You can click the graphic below for the historical numbers, but it shows that as of March 2021 Bumech had zł119.6m of debt, an increase on zł13.5m, over one year. However, it also had zł46.3m in cash, and so its net debt is zł73.3m.
How Healthy Is Bumech's Balance Sheet?
The latest balance sheet data shows that Bumech had liabilities of zł304.5m due within a year, and liabilities of zł294.8m falling due after that. On the other hand, it had cash of zł46.3m and zł72.0m worth of receivables due within a year. So its liabilities total zł481.0m more than the combination of its cash and short-term receivables.
The deficiency here weighs heavily on the zł51.1m company itself, as if a child were struggling under the weight of an enormous back-pack full of books, his sports gear, and a trumpet. So we definitely think shareholders need to watch this one closely. After all, Bumech would likely require a major re-capitalisation if it had to pay its creditors today.
We measure a company's debt load relative to its earnings power by looking at its net debt divided by its earnings before interest, tax, depreciation, and amortization (EBITDA) and by calculating how easily its earnings before interest and tax (EBIT) cover its interest expense (interest cover). This way, we consider both the absolute quantum of the debt, as well as the interest rates paid on it.
While Bumech's debt to EBITDA ratio (2.5) suggests that it uses some debt, its interest cover is very weak, at 1.1, suggesting high leverage. So shareholders should probably be aware that interest expenses appear to have really impacted the business lately. Pleasingly, Bumech is growing its EBIT faster than former Australian PM Bob Hawke downs a yard glass, boasting a 228% gain in the last twelve months. When analysing debt levels, the balance sheet is the obvious place to start. But you can't view debt in total isolation; since Bumech will need earnings to service that debt. So when considering debt, it's definitely worth looking at the earnings trend. Click here for an interactive snapshot.

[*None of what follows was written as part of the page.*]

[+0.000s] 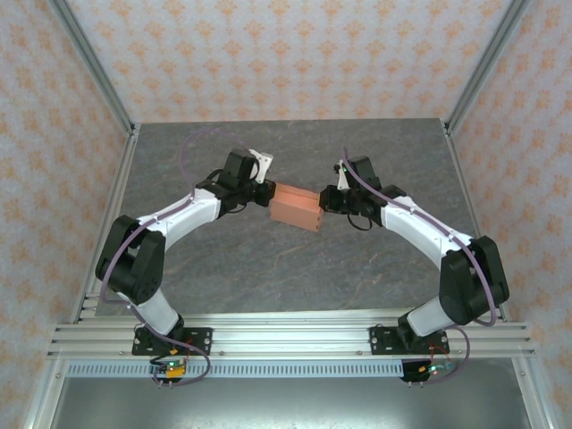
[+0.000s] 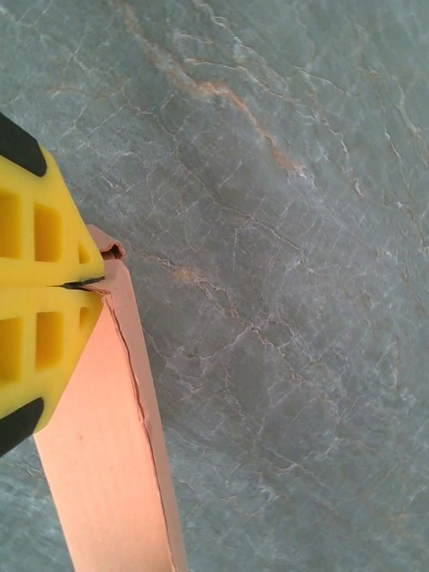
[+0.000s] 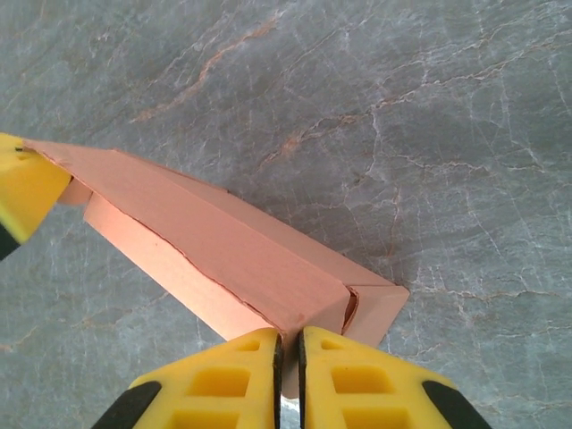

Finally, a company can only pay off debt with cold hard cash, not accounting profits. So it's worth checking how much of that EBIT is backed by free cash flow. In the last two years, Bumech created free cash flow amounting to 18% of its EBIT, an uninspiring performance. For us, cash conversion that low sparks a little paranoia about is ability to extinguish debt.
Our View
On the face of it, Bumech's interest cover left us tentative about the stock, and its level of total liabilities was no more enticing than the one empty restaurant on the busiest night of the year. But at least it's pretty decent at growing its EBIT; that's encouraging. Overall, we think it's fair to say that Bumech has enough debt that there are some real risks around the balance sheet. If all goes well, that should boost returns, but on the flip side, the risk of permanent capital loss is elevated by the debt. When analysing debt levels, the balance sheet is the obvious place to start. But ultimately, every company can contain risks that exist outside of the balance sheet. To that end, you should learn about the 4 warning signs we've spotted with Bumech (including 1 which is a bit concerning) .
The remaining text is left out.